-- The records follows --

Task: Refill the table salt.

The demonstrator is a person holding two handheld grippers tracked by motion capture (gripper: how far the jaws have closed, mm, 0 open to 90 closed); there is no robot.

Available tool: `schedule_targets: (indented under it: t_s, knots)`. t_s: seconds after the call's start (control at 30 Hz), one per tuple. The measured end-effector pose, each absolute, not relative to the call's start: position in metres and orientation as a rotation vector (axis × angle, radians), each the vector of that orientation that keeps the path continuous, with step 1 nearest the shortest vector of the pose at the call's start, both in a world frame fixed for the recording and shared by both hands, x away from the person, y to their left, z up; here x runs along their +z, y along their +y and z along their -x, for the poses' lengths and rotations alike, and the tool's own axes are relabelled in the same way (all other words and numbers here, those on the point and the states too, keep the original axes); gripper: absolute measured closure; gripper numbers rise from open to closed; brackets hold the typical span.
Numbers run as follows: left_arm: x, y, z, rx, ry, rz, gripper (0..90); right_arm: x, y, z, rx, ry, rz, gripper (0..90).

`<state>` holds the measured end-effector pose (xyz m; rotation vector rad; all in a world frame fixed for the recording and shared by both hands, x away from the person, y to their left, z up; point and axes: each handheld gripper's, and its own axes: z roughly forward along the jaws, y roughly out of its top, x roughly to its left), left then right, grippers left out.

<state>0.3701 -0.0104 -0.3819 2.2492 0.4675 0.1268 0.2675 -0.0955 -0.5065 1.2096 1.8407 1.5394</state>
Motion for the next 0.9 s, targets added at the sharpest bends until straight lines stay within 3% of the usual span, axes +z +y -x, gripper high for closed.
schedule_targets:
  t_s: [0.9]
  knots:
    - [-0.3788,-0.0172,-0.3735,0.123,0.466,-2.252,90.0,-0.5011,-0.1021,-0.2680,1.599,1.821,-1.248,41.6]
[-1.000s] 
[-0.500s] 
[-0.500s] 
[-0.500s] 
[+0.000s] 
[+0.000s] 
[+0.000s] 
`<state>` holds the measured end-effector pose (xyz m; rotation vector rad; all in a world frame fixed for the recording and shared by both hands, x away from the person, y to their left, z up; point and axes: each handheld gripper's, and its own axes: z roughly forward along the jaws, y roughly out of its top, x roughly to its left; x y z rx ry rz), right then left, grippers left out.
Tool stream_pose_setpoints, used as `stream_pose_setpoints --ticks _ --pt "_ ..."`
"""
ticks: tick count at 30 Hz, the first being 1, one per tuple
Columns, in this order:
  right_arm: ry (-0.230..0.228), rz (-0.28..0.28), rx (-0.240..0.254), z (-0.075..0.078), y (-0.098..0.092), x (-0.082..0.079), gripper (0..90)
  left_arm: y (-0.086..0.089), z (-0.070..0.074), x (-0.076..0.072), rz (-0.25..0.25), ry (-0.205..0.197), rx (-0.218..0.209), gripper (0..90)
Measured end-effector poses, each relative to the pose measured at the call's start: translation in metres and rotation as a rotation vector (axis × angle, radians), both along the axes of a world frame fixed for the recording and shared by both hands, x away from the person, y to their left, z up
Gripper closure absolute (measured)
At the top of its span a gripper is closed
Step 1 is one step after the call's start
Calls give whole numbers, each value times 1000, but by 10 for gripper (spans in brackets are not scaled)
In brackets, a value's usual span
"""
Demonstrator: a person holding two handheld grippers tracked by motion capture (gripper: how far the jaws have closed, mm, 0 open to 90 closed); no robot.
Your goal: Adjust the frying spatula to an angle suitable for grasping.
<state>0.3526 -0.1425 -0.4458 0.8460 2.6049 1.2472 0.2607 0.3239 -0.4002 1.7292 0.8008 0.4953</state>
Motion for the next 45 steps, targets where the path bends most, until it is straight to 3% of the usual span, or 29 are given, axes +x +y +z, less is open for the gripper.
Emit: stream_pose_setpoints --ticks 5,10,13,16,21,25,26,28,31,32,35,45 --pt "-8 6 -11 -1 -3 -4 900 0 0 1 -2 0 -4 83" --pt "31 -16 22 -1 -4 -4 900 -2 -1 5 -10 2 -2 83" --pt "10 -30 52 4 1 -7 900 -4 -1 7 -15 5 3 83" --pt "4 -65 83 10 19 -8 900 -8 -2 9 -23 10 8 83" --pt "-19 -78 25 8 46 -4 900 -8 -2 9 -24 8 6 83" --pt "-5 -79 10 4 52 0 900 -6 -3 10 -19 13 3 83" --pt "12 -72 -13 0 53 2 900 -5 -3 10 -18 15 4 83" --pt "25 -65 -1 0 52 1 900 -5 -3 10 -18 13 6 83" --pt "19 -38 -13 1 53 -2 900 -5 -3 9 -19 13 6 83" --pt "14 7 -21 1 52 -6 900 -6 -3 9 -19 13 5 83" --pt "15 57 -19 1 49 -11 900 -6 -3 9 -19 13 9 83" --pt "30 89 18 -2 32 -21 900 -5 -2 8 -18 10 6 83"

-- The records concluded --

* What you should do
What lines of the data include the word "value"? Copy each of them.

* Final answer
Calls give whole numbers, each value times 1000, but by 10 for gripper (spans in brackets are not scaled)
In brackets, a value's usual span

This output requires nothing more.